What is expected: Find the lines below that contain the string "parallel". Copy each one.

━━ Dataset extract

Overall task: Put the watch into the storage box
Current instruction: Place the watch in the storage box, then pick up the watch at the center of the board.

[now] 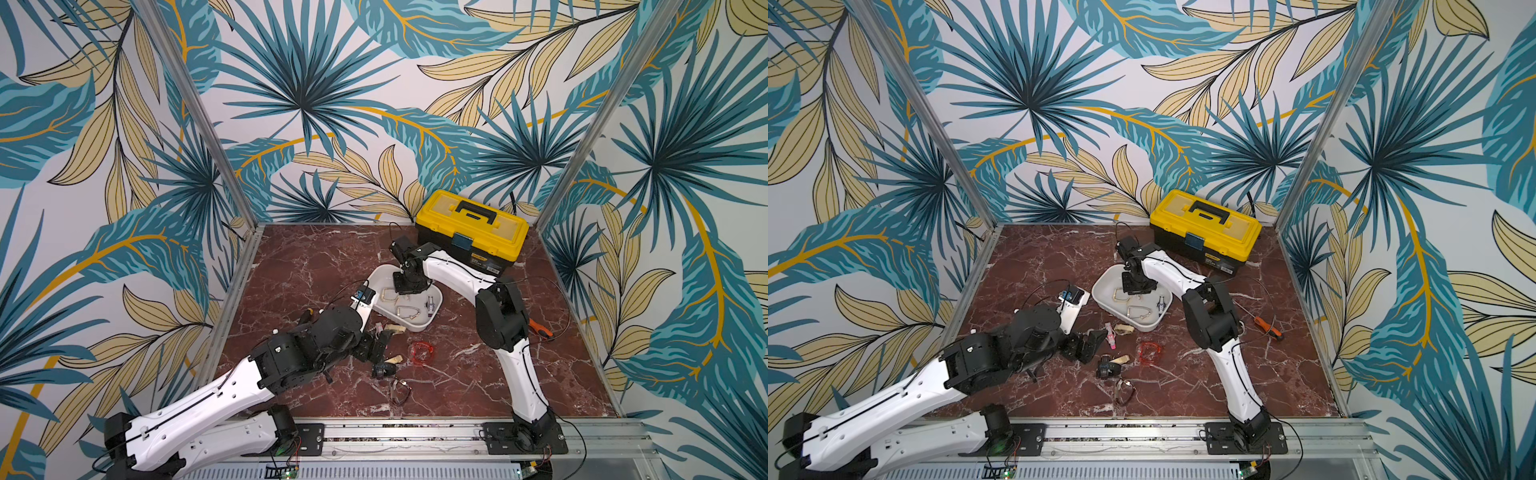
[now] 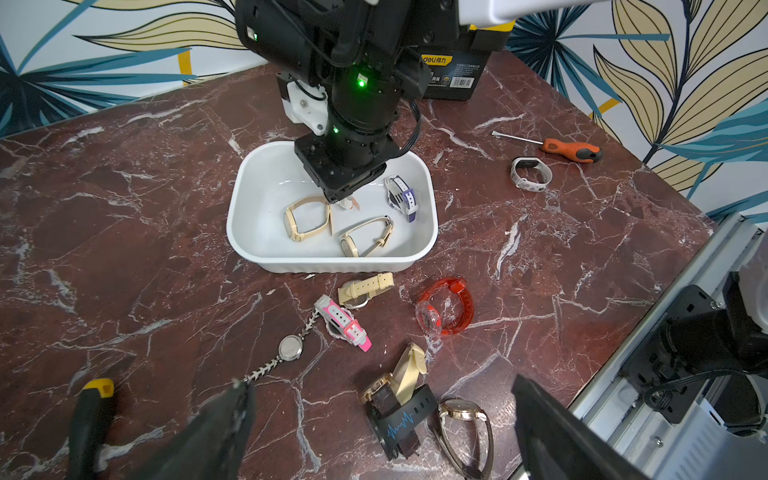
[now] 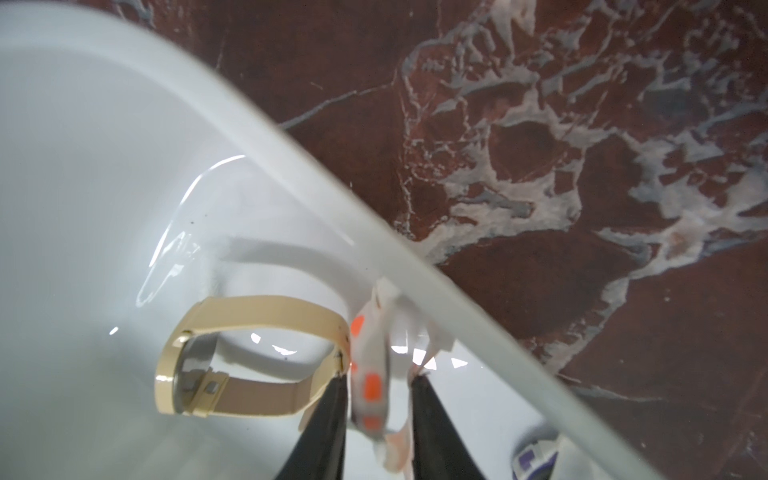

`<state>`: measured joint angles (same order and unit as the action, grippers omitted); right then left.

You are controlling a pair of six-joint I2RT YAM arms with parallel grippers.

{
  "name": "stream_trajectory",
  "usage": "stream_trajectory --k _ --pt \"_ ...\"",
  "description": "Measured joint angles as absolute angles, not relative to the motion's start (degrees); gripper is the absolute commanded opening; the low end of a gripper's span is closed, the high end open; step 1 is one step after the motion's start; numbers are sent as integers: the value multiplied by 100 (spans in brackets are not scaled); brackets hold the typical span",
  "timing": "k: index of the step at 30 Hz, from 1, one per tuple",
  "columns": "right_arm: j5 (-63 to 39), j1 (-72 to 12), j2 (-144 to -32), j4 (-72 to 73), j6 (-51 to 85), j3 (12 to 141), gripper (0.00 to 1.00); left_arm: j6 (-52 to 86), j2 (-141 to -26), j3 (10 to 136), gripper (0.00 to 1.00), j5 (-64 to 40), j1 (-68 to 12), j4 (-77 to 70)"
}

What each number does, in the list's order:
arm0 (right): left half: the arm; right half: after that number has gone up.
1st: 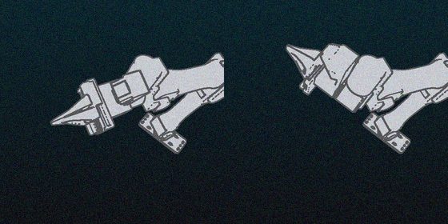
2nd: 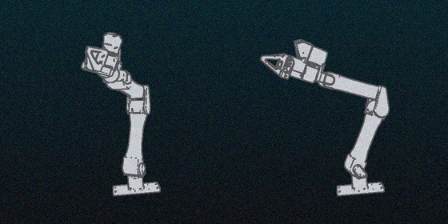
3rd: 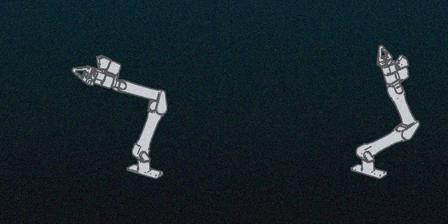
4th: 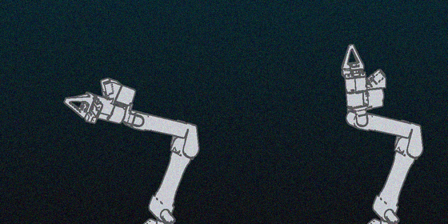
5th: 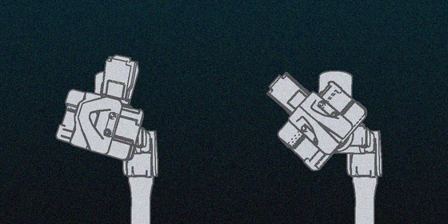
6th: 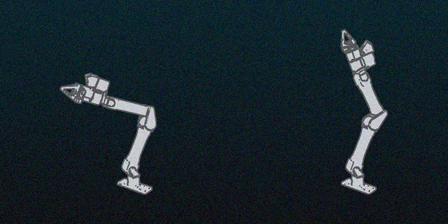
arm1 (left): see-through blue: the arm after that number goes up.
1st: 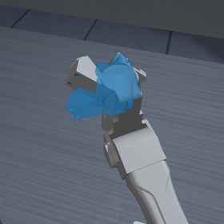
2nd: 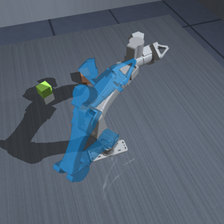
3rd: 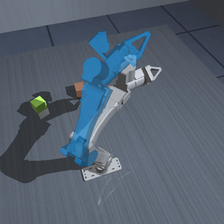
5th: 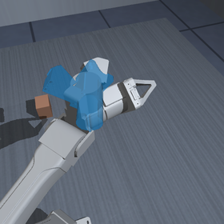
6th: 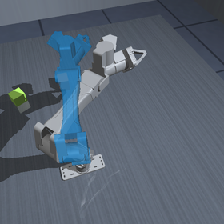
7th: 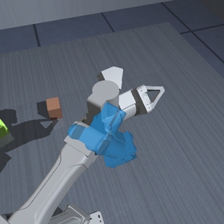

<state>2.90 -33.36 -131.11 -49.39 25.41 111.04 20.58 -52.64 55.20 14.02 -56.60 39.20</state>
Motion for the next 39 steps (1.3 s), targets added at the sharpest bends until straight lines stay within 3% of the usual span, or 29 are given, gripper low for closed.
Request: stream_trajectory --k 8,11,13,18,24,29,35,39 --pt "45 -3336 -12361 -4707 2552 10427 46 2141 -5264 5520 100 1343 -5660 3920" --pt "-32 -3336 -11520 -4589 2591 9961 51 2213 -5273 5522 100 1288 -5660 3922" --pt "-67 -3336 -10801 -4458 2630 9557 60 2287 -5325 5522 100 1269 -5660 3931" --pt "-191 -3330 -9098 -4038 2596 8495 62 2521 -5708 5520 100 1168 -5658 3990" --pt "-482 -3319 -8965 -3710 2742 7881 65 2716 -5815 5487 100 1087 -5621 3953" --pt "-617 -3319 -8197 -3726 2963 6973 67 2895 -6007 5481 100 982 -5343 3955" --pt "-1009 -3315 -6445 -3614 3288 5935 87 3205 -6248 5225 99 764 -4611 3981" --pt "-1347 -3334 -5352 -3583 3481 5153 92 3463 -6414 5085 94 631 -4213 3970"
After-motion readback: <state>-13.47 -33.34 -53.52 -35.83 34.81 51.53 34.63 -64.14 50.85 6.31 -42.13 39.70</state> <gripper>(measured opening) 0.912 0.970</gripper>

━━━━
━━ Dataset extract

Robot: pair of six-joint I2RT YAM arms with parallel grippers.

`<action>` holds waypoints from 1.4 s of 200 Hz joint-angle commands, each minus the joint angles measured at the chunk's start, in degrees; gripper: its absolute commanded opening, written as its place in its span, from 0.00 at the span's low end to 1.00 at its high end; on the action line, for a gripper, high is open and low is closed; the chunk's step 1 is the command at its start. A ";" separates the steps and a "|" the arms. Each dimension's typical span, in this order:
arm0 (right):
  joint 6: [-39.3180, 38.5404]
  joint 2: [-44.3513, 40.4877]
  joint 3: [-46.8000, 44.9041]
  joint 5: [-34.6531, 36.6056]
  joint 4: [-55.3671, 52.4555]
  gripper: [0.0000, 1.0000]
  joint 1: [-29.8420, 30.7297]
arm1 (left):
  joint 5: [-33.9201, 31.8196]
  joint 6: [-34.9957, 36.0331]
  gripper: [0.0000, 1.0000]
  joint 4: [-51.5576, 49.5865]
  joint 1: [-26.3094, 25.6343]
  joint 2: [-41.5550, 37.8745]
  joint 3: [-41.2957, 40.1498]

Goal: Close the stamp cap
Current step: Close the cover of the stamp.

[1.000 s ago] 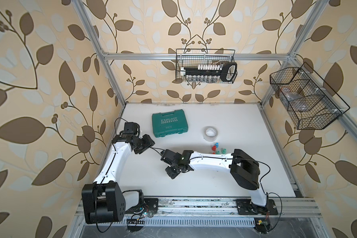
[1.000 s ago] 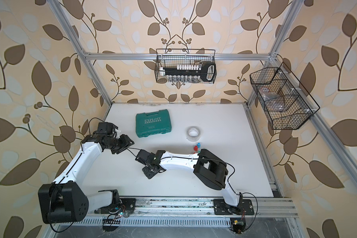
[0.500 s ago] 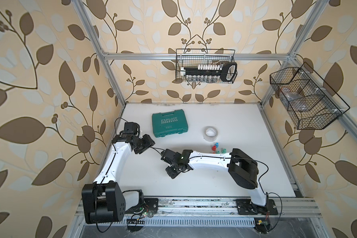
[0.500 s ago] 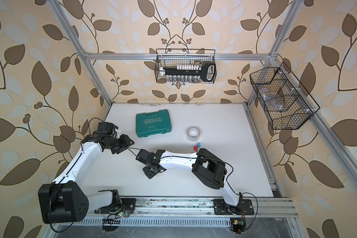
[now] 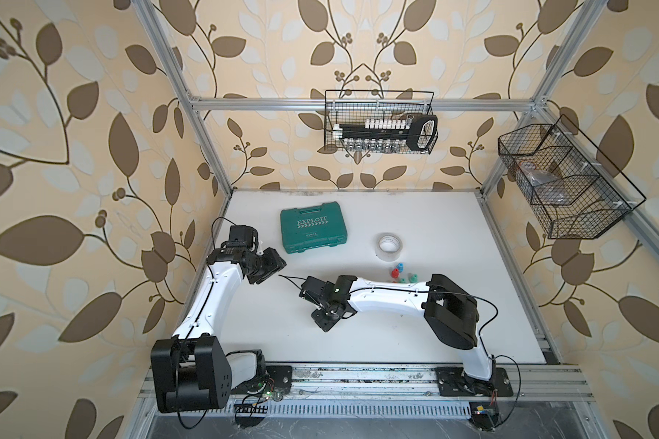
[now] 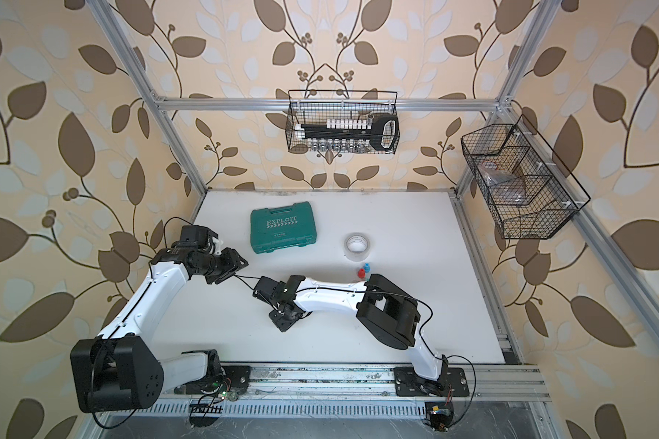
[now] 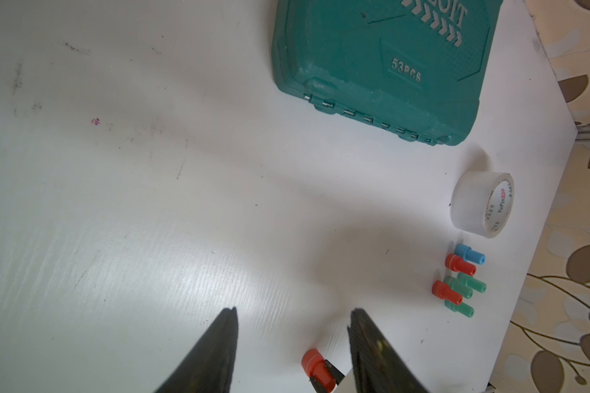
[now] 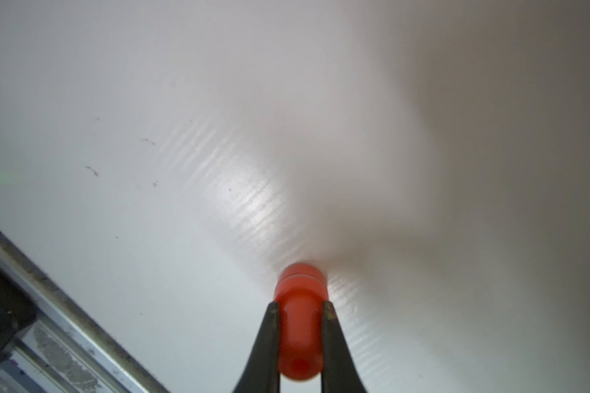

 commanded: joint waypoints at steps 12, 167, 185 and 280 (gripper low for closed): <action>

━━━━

Exercise answer:
You are controlling a pair of six-joint I2RT YAM arms with parallel grippers.
Robot: pair of six-joint I2RT YAM arms with parallel grippers.

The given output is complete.